Journal of Theoretical Medicine
Volume 3 (2000), Issue 1, Pages 63-77
doi:10.1080/10273660008833065

The Role of Cell Motility in Metastatic Cell Dominance Phenomenon: Analysis by a Mathematical Model

1P.N. Lebedev Physical Institute, Leninsky prosp. 53, 117924 Moscow, Rusia
2R.E. Kavetsky Institute of Experimental Pathology, Oncology and Radiobiology, Vasilkovskaya 45, 252022 Kiev, Ukraine

Received 6 June 1999; Revised 5 November 1999; Accepted 12 April 2000

Copyright © 2000 Hindawi Publishing Corporation. This is an open access article distributed under the Creative Commons Attribution License, which permits unrestricted use, distribution, and reproduction in any medium, provided the original work is properly cited.

Abstract

Metastasis is the outcome of several selective sequential steps where one of the first and necessary steps is the progressive overgrowth or dominance of a small number of metastatic cells in a tumour.

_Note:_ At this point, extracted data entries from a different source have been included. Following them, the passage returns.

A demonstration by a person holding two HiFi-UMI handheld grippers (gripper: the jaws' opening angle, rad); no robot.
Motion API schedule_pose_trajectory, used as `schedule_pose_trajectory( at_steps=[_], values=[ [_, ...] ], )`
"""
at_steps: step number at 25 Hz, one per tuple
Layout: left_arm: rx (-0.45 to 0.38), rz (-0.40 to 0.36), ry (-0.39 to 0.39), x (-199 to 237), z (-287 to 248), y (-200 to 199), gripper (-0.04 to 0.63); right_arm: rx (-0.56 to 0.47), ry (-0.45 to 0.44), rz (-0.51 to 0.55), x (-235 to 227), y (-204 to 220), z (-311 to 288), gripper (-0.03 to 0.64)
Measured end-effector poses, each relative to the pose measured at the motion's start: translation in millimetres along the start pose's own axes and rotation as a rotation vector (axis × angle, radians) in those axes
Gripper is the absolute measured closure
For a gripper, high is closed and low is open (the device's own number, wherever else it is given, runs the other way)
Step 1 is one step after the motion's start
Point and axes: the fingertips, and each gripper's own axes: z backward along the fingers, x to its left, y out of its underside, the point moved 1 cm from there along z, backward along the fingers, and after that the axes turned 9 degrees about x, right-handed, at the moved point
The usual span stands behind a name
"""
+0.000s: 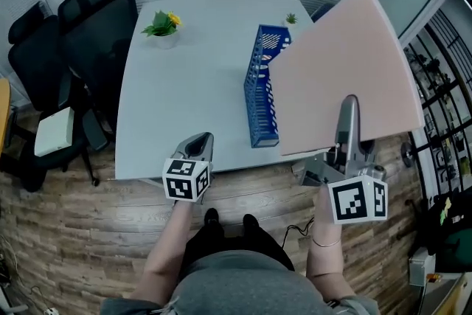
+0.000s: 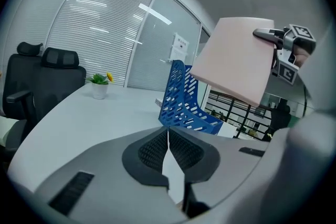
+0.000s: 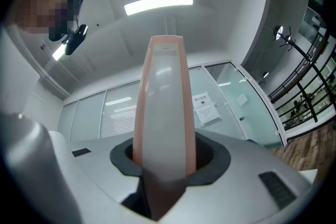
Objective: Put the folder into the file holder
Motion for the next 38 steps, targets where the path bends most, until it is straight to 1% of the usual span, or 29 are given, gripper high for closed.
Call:
schedule_pose_trajectory(
  at_steps=[4,12,22,32,38],
  values=[
    [0.004,-0.006,0.024,9,-4,-3,0.568,-0.010,0.028,0.021,7,2,-5,0.451],
    [0.014,-0.014,0.060,15,-12,-7,0.568,-0.032,0.046,0.051,18,1,-19,0.450],
    [0.017,-0.010,0.058,33,-16,-12,0.568,-0.039,0.063,0.071,18,10,-41,0.451],
    [0.027,0.011,0.032,51,-17,-11,0.569,-0.042,0.051,0.101,20,20,-64,0.451],
    [0.030,0.015,0.026,55,-19,-10,0.568,-0.063,0.046,0.118,19,28,-71,0.451]
  ],
)
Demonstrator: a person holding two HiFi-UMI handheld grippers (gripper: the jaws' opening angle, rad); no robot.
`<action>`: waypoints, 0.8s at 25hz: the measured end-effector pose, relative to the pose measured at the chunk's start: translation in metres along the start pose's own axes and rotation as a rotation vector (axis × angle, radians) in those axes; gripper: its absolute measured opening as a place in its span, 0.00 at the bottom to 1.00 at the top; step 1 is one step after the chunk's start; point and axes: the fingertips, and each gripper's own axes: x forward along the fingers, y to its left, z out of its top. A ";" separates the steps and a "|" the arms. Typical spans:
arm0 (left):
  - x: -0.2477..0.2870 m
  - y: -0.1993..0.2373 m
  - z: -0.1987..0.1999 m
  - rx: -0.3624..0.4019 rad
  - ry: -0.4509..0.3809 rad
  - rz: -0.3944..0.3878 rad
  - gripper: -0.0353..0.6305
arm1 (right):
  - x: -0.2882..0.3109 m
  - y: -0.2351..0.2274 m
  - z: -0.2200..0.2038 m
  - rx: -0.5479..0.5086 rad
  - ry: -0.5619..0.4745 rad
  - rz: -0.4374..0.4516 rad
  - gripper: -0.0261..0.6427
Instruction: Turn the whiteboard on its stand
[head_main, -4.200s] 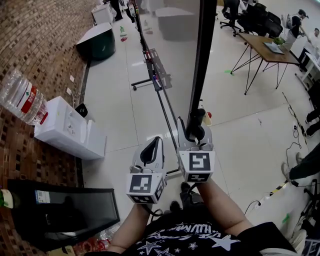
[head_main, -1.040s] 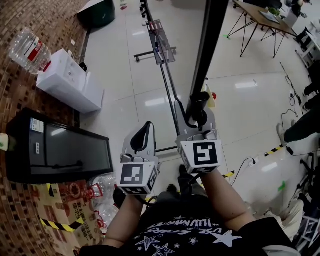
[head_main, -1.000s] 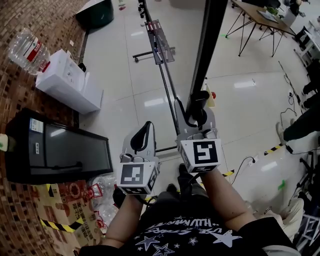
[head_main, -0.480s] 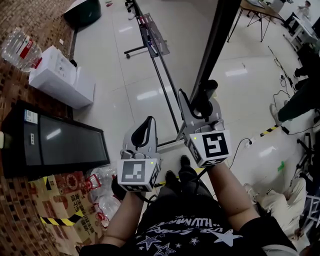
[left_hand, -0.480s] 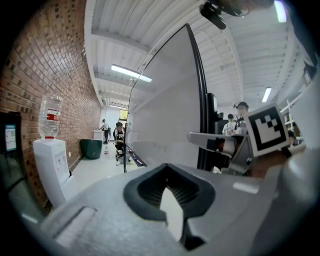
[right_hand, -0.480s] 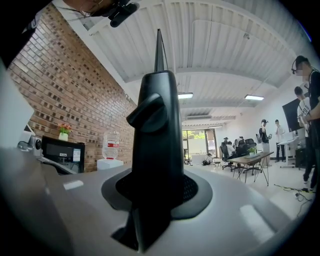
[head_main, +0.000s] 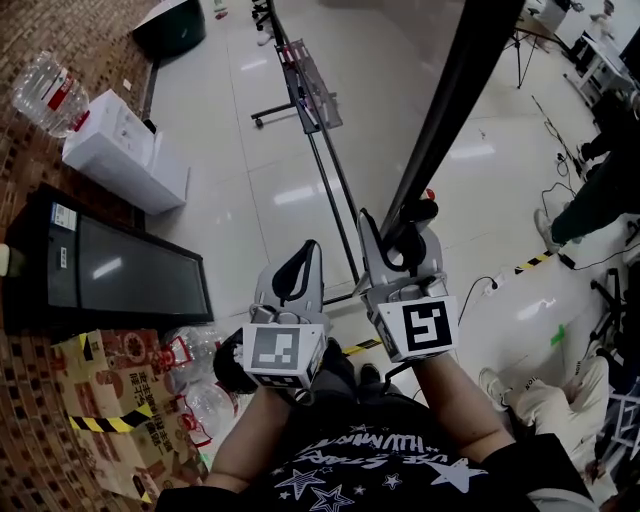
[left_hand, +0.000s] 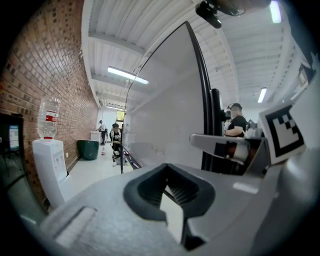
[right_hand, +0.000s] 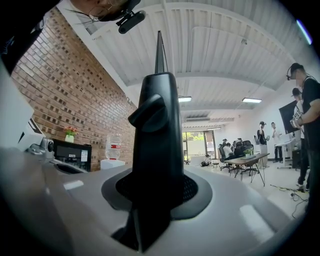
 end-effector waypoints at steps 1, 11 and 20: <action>-0.002 -0.003 0.000 0.000 -0.007 0.012 0.06 | -0.006 0.000 0.001 -0.001 0.002 -0.001 0.24; -0.041 -0.029 0.000 -0.022 -0.016 0.114 0.06 | -0.058 0.005 0.002 0.000 0.004 0.005 0.24; -0.075 -0.072 -0.008 0.007 -0.028 0.125 0.06 | -0.099 0.004 0.006 0.000 -0.017 -0.006 0.24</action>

In spite of numerous experimental investigations concerning the growth advantage of metastatic cells, the mechanisms resulting in their dominance are still unknown. Metastatic cell overgrowth occurs even if doubling time of the metastatic subpopulation is shorter than that of all others subpopulations in a heterogeneous tumour. In order to examine the hypothesis that under conditions of competition of cell subpopulations for common substrata cell motility of the slow-growing subpopulation can result in its dominance in a heterogeneous tumour, a mathematical model of heterogeneous tumour growth is suggested. The model describes two cell subpopulations which can grow with different rates and transform into the resting state depending on the concentration of the substrate consumed by both subpopulations. The slow-growing subpopulation is assumed to be motile. In numerical simulations it is shown that this subpopulation is able to overgrow the other one. The dominance phenomenon (resulting from random cell motion) depends on the motility coefficient in a threshold manner: in a heterogeneous tumour the slow-dividing motile subpopulation is able to overgrow its non-motile counterparts if its motility coefficient exceeds a certain threshold value. Computations demonstrate independence of the motile cells overgrowth from the initial tumour composition.